Fig. 1.1 An approximate MO diagram for the formation of [ML6]n+ (where M is a first row metal) using the ligand group orbital approach. The bonding only involves M_L π-interactions.
Although π-bonding between metal and ligand d orbitals is sometimes considered for interactions between metals and phosphine ligands (e.g. PR3 or PF3), it is more realistic to consider the roles of ligand σ*-orbitals as the acceptor orbitals. Two types of ligand must be differentiated: π-donor and π-acceptor ligands.

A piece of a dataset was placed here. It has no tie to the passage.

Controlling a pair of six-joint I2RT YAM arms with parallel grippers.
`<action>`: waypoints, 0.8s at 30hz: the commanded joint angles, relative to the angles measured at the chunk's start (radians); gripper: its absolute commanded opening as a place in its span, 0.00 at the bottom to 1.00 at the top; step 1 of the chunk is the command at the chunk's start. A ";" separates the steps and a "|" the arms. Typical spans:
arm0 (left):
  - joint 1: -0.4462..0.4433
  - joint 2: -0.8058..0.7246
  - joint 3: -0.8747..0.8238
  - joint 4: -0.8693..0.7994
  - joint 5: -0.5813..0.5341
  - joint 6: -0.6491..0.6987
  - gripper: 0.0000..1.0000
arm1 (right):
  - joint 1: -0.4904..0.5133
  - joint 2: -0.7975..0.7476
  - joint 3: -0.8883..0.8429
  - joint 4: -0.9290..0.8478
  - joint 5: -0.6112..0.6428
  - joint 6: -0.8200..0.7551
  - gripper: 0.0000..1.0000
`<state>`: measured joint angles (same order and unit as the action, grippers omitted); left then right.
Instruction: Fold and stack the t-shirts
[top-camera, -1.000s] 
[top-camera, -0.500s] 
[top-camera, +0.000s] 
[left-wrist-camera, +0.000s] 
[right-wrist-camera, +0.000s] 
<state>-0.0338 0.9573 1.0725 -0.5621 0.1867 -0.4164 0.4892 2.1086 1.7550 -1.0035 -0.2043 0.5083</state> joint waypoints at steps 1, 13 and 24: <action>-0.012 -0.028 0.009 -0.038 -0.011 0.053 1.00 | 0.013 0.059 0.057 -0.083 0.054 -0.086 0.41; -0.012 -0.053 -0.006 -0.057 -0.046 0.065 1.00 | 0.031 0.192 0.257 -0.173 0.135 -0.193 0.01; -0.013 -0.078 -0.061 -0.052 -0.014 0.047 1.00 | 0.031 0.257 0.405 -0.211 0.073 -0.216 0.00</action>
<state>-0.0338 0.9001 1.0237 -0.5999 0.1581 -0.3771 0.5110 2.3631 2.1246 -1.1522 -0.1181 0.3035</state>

Fig. 1.2 π-Bond formation in a linear L_M_L unit in which the metal and ligand donor atoms lie on the x axis: (a) between metal dxz and ligand pz orbitals as for L = I-, an example of a π-donor ligand; and (b) between metal dxz and ligand π*-orbitals as for L = CO, an example of a π-acceptor ligand.

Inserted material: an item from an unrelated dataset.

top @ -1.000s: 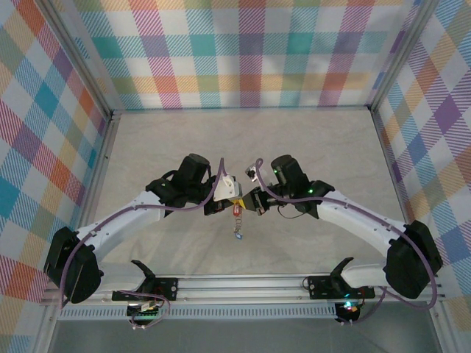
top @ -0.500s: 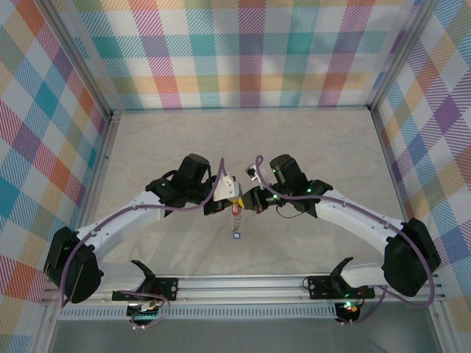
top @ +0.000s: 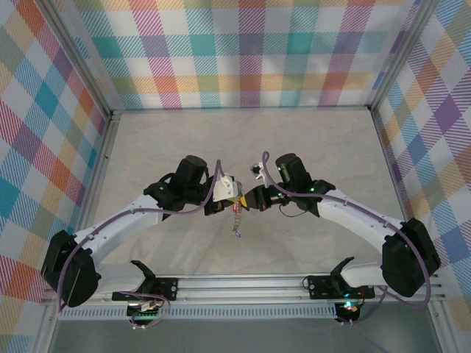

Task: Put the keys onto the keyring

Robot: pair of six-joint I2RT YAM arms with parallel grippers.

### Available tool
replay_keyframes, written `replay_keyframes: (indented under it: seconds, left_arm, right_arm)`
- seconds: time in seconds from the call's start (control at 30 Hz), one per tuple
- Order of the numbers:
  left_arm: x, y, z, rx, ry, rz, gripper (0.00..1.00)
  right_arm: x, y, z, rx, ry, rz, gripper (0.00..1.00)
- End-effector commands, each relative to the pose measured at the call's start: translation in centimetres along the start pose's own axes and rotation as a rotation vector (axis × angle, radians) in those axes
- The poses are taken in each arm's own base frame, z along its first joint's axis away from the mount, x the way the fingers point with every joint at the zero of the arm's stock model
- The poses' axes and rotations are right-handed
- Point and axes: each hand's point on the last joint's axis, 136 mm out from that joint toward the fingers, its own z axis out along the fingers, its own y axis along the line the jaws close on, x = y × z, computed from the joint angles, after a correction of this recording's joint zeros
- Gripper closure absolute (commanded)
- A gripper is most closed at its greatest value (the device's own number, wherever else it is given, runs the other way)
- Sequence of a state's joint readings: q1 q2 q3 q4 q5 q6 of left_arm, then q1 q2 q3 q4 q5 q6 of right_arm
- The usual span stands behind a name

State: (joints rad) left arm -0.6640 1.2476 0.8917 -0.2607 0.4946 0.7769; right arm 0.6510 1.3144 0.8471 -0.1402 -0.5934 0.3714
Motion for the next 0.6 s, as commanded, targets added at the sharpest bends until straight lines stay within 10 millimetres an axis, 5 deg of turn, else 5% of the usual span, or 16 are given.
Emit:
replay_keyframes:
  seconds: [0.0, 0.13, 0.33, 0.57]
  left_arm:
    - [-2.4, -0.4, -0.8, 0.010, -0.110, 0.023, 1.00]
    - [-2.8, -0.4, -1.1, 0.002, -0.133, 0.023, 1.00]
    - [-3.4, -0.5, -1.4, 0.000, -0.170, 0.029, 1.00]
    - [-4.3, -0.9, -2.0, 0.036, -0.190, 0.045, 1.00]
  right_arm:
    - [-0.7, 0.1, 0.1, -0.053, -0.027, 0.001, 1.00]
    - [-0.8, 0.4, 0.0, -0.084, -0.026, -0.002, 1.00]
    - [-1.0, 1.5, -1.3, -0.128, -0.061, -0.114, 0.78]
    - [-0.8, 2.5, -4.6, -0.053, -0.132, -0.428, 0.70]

A π-donor ligand donates electrons to the metal centre in an interaction that involves a filled ligand orbital and an empty metal orbital; a π-acceptor ligand accepts electrons from the metal centre in an interaction that involves a filled metal orbital and an empty ligand orbital. π-Donor ligands include Cl-, Br- and I- and the metal– ligand π-interaction involves transfer of electrons from filled ligand p orbitals to the metal centre (Figure 1.2a). Examples of π-acceptor ligands are CO, N2, NO and alkenes, and the metal–ligand π-bonds arise from the back donation of electrons from the metal centre to vacant antibonding orbitals on the ligand (for example, Figure 1.2b). π-Acceptor ligands can stabilize low oxidation state metal complexes. Figure 1.3 shows partial MO diagrams which describe metal–ligand π- interactions in octahedral complexes; the metal s and p orbitals which are involved in σ-bonding have been omitted. Figure 20.14a shows the interaction between a metal ion and six π-donor ligands; electrons are omitted from the diagram, and we return to them later. The ligand group π-orbitals are filled and lie above, but relatively close to, the ligand σ-orbitals, and interaction with the metal dxy, dyz and dxz atomic orbitals leads to bonding (t2g) and antibonding (t2g*) MOs. The energy separation between the t2g* and eg* levels corresponds to Δoct. Figure 1.3b shows the interaction between a metal ion and six π-acceptor ligands. The vacant ligand π* orbitals lie significantly higher in energy than the ligand σ-orbitals. Orbital interaction leads to bonding (t2g) and antibonding (t2g*) MOs as before, but now the t2g* MOs are at high energy and Δoct is identified as the energy separation between the t2g and eg* levels (Figure 1.3b).